Abstract
Treatment options for patients with metastatic renal cell carcinoma (RCC) have changed dramatically, and a new paradigm has evolved. IFN-α and IL-2 were previously mainstays of therapy, but since December 2005, six new agents have been approved in the USA for the treatment of advanced RCC. Three of these new agents are multitargeted kinase inhibitors, including sunitinib, sorafenib, and recently pazopanib, two target the mTOR (temsirolimus and everolimus), and one is a humanized monoclonal antibody (bevacizumab in combination with IFN-α) that targets VEGF. Sunitinib has emerged as the standard of care for treatment-naive RCC patients, with the recently approved bevacizumab and IFN-α combination providing an additional option for this population. The recent approval of pazopanib, based on the results from sequential Phase II and III clinical trials demonstrating improved overall response rates and progression-free survival, provides yet another option for front-line therapy. The current article examines the pazopanib preclinical and clinical data, provides an overview of the development of this tyrosine kinase inhibitor, and provides some speculation concerning its role in RCC therapy.

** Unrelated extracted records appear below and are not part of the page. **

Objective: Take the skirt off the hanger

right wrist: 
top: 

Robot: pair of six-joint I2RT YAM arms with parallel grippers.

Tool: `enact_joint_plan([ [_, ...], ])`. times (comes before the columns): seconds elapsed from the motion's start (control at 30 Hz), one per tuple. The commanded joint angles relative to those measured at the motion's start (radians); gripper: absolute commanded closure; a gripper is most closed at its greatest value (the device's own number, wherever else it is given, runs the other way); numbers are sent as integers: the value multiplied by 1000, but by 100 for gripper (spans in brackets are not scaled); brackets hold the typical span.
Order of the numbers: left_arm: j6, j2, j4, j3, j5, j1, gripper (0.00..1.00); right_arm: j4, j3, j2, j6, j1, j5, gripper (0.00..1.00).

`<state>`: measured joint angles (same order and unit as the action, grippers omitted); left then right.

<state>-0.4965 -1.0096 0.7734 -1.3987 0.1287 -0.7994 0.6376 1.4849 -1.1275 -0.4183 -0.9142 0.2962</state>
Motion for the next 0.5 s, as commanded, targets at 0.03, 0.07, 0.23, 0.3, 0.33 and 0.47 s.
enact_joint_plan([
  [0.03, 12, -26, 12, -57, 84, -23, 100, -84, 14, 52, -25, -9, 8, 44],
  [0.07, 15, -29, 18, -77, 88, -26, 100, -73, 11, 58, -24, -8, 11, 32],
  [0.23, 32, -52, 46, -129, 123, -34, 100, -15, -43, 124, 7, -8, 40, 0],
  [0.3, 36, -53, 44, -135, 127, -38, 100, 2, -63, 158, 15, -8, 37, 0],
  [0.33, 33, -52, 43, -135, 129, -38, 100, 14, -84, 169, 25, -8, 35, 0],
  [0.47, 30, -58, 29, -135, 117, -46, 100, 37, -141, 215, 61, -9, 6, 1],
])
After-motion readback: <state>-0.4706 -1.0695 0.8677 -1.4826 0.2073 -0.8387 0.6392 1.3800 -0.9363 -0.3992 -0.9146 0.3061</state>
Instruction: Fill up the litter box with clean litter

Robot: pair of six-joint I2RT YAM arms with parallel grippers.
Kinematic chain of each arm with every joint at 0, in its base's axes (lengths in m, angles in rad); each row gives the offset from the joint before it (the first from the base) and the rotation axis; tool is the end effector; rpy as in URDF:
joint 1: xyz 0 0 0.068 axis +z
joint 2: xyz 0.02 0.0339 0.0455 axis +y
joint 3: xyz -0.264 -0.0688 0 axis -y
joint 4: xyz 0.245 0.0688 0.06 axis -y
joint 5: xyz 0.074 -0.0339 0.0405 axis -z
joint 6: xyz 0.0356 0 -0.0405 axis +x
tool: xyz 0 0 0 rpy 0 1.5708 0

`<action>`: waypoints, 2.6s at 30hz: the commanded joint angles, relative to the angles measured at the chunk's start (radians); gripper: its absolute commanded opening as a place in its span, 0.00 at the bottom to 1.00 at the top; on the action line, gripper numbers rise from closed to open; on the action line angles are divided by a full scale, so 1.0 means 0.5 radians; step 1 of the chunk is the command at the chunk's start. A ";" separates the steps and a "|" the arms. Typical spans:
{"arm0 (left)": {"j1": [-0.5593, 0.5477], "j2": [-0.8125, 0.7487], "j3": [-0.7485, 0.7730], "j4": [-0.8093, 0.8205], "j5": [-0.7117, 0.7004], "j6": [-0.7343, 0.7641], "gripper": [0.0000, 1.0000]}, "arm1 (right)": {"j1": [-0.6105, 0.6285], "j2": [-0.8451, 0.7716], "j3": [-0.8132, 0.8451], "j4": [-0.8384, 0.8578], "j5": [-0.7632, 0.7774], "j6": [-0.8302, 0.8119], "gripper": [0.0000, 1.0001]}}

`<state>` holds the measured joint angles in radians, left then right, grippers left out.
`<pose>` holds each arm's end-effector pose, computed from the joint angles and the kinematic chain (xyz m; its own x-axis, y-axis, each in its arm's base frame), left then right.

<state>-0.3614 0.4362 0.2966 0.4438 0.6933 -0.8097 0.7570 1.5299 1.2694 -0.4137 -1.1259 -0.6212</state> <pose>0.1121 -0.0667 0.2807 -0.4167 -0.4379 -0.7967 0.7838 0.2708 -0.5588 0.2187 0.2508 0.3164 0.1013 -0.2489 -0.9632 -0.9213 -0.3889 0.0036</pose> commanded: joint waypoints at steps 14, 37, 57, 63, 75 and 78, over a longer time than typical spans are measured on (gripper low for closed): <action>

Financial & competing interests disclosure
Ronald Bukowski is a Consultant to GSK, Genentech, Novartis, Pfizer, Bayer; and has received Honoraria from GSK, Genentech, Roche, Pfizer, Novartis. The author has no other relevant affiliations or financial involvement with any organization or entity with a financial interest in or financial conflict with the subject matter or materials discussed in the manuscript apart from those disclosed.
No writing assistance was utilized in the production of this manuscript.